Capitalist White territory faces the same social and economic problems as Communist Red territory. There is a lack of machinery, of trained professionals and of capital for investment. This leads to bureaucracy, waste and a scarcity of consumer goods (mitigated by the flow of material from the Allies). We are taught in school that these were features of communism, ie, that they somehow resulted from too much sharing. In reality, they are problems of underdevelopment which we see in all countries of whatever social system which find themselves in that historical cul-de-sac.
In other senses White Siberia is distinctly feudal-capitalist. While the quality of the Red forces is pretty uniform (generally mediocre-to-poor), there is a sharp hierarchy of quality between White units. The best are excellent while the worst are of little use, or simply useless, or worse than useless.

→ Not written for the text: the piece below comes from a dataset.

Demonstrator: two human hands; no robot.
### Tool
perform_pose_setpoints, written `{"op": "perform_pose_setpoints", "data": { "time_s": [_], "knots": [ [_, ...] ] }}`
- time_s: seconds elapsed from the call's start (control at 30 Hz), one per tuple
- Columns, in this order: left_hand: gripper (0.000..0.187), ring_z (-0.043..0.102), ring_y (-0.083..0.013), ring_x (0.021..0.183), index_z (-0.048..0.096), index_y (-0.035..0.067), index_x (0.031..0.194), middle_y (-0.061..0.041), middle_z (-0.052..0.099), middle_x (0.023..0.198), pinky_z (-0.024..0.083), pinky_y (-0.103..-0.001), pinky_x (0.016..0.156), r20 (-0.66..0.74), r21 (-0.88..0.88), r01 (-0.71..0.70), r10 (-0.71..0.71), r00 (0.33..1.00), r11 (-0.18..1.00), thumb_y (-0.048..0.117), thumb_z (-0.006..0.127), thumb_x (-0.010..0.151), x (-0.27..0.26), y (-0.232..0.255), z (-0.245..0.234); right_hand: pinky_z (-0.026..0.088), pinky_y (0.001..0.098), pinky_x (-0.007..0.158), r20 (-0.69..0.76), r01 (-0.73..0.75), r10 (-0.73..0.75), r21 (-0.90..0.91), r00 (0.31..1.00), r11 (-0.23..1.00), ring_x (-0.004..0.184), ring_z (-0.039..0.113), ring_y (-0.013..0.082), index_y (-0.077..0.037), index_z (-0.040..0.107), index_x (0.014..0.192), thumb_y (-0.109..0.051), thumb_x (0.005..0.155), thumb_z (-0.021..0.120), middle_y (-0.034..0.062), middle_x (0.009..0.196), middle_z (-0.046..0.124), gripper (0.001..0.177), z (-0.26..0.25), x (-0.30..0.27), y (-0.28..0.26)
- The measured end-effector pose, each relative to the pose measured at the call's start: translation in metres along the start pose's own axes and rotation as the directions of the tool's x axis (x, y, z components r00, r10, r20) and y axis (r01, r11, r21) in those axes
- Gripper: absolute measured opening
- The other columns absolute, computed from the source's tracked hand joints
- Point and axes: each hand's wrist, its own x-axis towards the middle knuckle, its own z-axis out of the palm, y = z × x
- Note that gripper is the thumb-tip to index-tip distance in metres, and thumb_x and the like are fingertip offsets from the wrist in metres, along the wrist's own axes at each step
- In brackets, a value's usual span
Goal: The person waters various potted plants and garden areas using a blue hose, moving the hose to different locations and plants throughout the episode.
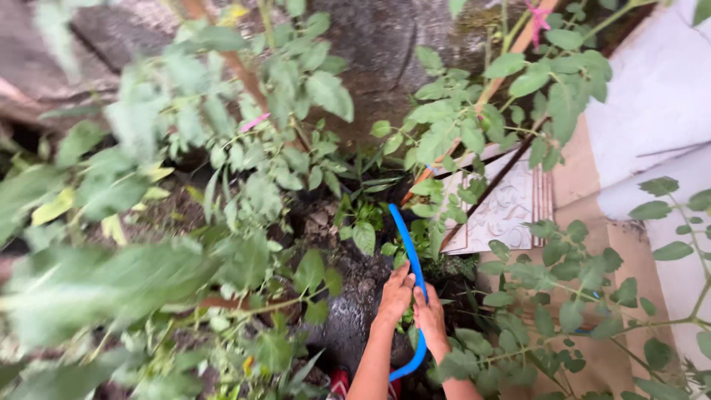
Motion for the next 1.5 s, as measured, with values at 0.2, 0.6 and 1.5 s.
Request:
{"op": "perform_pose_setpoints", "data": {
  "time_s": [0.2,0.6,1.5],
  "knots": [
    [0.048,0.049,-0.0341,0.139,0.055,0.01,0.145,-0.019,0.054,0.147,0.036,-0.036,0.117,-0.128,0.08,-0.053,0.063,0.99,0.995,0.026,0.056,0.1,-0.032,-0.009,-0.026,0.033,0.0278,0.036,0.068,0.044,-0.047,0.036,0.997,0.998,0.042,0.04,0.0091,-0.02,0.055,0.137,-0.039,0.099,0.057,-0.0019,0.058,0.045,0.042,0.008,-0.019,-0.005],
    [0.05,0.054,-0.032,0.136,0.056,0.013,0.145,-0.018,0.057,0.145,0.04,-0.035,0.115,-0.372,-0.097,0.08,-0.111,0.921,0.992,0.025,0.058,0.096,-0.096,-0.035,-0.085,0.032,0.0273,0.035,0.274,-0.006,0.025,-0.072,0.961,0.997,0.041,0.038,0.0078,-0.018,0.063,0.133,-0.041,0.098,0.061,-0.0027,0.056,0.044,0.041,0.009,-0.073,-0.009],
    [0.06,0.055,-0.0405,0.129,0.044,0.005,0.151,-0.025,0.055,0.141,0.043,-0.043,0.11,-0.492,-0.048,0.254,-0.244,0.836,0.966,0.028,0.057,0.098,-0.234,-0.086,-0.133,0.034,0.0284,0.036,0.507,0.083,0.176,-0.448,0.844,0.89,0.041,0.041,0.0092,-0.02,0.061,0.14,-0.049,0.095,0.062,-0.0031,0.057,0.046,0.053,0.084,-0.185,0.005]
  ]
}}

The fundamental weakness of the White side is diagnosed:
The filling of the ranks with an unusable mobilization element [ie with conscripts] proved fatal: the heroic remnants of [politically-motivated White Guards] dissolved in the stream of skins.

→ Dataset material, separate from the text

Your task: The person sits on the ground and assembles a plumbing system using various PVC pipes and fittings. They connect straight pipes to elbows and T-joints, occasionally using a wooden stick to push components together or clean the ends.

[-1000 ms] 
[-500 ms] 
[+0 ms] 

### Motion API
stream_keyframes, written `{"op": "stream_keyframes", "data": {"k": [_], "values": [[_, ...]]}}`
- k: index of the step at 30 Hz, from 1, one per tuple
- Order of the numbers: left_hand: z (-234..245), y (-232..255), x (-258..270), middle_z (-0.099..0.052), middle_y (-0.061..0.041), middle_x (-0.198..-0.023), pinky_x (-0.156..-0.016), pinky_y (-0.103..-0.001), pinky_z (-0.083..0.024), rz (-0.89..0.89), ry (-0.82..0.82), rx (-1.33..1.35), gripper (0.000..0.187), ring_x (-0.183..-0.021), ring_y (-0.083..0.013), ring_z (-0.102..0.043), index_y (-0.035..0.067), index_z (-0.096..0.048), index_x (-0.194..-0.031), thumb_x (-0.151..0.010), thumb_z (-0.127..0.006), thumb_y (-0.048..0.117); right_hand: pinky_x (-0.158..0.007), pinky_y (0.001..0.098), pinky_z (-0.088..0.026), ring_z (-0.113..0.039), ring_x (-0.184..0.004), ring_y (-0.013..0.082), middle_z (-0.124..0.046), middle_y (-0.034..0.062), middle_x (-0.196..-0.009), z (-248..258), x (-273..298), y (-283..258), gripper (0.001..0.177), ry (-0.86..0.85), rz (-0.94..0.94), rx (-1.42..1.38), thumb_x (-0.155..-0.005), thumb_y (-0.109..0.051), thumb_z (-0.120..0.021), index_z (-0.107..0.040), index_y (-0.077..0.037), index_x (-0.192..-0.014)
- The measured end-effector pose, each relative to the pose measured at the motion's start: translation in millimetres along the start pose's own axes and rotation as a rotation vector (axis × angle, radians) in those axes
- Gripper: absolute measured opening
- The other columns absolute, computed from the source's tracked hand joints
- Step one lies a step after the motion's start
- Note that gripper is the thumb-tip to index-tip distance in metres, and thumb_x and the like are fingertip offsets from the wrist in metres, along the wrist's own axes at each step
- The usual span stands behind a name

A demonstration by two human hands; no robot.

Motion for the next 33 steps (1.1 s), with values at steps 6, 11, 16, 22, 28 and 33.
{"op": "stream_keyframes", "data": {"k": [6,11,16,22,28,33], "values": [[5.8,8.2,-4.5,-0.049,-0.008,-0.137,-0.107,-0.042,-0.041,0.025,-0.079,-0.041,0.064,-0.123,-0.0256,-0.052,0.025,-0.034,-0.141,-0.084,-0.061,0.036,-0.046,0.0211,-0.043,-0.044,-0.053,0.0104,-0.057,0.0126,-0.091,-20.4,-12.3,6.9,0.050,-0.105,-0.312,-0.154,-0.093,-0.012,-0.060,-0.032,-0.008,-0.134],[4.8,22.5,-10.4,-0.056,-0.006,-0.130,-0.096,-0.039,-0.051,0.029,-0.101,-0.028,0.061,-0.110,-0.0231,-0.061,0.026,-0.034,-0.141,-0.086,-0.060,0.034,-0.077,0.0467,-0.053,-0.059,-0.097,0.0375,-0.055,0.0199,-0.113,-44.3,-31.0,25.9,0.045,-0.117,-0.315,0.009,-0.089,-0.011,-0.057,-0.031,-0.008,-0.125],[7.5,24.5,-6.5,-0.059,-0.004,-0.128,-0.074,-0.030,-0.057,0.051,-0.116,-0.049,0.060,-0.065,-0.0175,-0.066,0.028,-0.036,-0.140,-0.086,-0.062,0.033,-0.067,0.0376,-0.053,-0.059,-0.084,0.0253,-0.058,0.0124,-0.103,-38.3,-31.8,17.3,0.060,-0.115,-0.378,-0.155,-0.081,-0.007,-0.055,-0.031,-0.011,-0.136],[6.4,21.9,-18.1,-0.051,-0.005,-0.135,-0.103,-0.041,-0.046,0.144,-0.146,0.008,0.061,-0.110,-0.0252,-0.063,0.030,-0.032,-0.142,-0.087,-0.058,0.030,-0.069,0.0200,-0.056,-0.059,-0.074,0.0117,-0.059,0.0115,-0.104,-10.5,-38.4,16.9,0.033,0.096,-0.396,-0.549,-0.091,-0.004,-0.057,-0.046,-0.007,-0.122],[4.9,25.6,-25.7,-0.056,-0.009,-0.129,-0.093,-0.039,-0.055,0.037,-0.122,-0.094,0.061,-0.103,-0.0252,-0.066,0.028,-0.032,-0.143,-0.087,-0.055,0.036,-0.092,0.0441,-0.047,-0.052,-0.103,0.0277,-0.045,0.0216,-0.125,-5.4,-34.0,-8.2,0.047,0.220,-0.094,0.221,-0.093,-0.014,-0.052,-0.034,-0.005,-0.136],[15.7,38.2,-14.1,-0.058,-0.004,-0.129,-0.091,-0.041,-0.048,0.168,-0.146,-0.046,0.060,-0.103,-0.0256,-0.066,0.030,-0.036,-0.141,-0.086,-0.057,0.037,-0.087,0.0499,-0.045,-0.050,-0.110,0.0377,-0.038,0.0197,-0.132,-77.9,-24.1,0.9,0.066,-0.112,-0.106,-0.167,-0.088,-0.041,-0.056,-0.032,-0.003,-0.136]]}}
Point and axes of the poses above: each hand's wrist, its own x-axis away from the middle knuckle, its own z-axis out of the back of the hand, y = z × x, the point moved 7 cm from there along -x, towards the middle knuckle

The phrasing is obscure due to language barrier and the limits of Google Translate, but the meaning is clear: it is impossible for the Whites to build a mass army without fatally diluting their best units. In the Red armies, small numbers of communists proved to be like leavening in the bread, causing the whole mass to rise. But in the White armies, the small politically-motivated element was drowned in a sea of indifference and hostility. This is because the Reds pursued better methods, but more fundamentally because the Reds had a programme that appealed to the masses.
Too clever by half
Another key weakness is explained: that the top brass of the White Army are incompetent whiz-kids, all hype and no substance, who pursue ‘too-clever-by-half’ plans and throw lives and units away. They owe their prominence to the role they played in the semi-guerrilla struggle of summer 1918; they can lead small groups, but have no idea how to assess the fighting strength of this or that unit.
Budberg writes: ‘Siberia fielded not a few thousand young and old knights of duty, pure enthusiasts who raised the sword of the struggle for their homeland.’

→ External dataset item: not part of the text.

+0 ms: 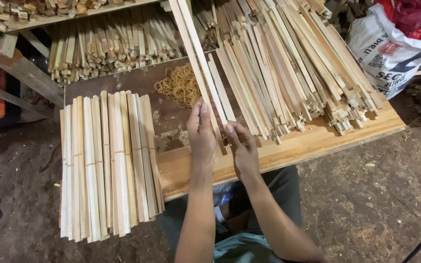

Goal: Sorting and inspecting thin wooden sticks before placing them into a bundle

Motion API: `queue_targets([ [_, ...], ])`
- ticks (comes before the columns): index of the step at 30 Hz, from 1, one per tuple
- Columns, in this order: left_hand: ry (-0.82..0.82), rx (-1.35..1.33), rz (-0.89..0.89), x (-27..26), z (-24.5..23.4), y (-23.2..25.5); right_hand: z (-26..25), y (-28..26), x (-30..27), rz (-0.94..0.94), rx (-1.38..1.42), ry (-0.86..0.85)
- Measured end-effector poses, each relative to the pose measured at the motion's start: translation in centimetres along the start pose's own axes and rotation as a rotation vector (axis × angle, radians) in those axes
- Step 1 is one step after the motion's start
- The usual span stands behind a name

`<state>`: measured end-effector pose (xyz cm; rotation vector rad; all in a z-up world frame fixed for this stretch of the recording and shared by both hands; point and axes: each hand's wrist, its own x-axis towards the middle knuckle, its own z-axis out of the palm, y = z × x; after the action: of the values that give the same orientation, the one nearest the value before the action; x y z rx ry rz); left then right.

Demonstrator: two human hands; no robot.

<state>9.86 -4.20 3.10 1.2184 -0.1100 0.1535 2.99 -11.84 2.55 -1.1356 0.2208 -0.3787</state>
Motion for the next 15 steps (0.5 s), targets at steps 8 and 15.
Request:
queue_targets([
  [8,-0.044,-0.012,-0.018,0.4,-1.3,-3.3,0.3,-0.2,0.0,-0.078,-0.040,-0.036],
  [15,-0.006,0.066,0.074,-0.2,-0.3,1.1,-0.4,-1.2,0.7,-0.228,-0.062,-0.138],
])
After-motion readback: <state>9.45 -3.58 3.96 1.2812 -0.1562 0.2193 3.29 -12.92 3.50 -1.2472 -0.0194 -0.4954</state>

But there were no leaders, men of experience and talent, to use these mighty forces; thousands of these fighters are already sleeping in the Siberian land, and all their efforts, their heroic deeds have been brought to naught […]
I envy these fallen ones […]; I ache with my soul for the survivors, for they have had a share of seeing all this and drinking to the bottom of the last bitter cup, not a personal cup, but a Russian cup of grief, shame and death.
The cup of grief overflows
That quote also provides an example of Budberg’s often-excessive prose. Those ellipses in square brackets stand in for text as long again as what is there! He is inclined not only to overwrite, but to repeat the same lamentation again and again at wide intervals, each time with more passion, like a theme in some classical piece. I can see some readers getting annoyed by this. I found it crossed the line into black humour: he keeps lamenting the problems in ever-keener tones of anguish, and things keep finding ways to get worse.
If some publisher decides to put this out in English, they may wish to cut out a few thousand words. Another consideration: I approached this with prior knowledge of the topic, so I was able to follow it easily; to reach a wider audience this source would need to go out armed with a good introduction and copious footnotes.
Go to Revolution Under Siege Archive
[i] I admit, without embarrassment, that I read this text through Google Translate. This programme has come on in leaps and bounds, and I was very impressed with the quality of the translation.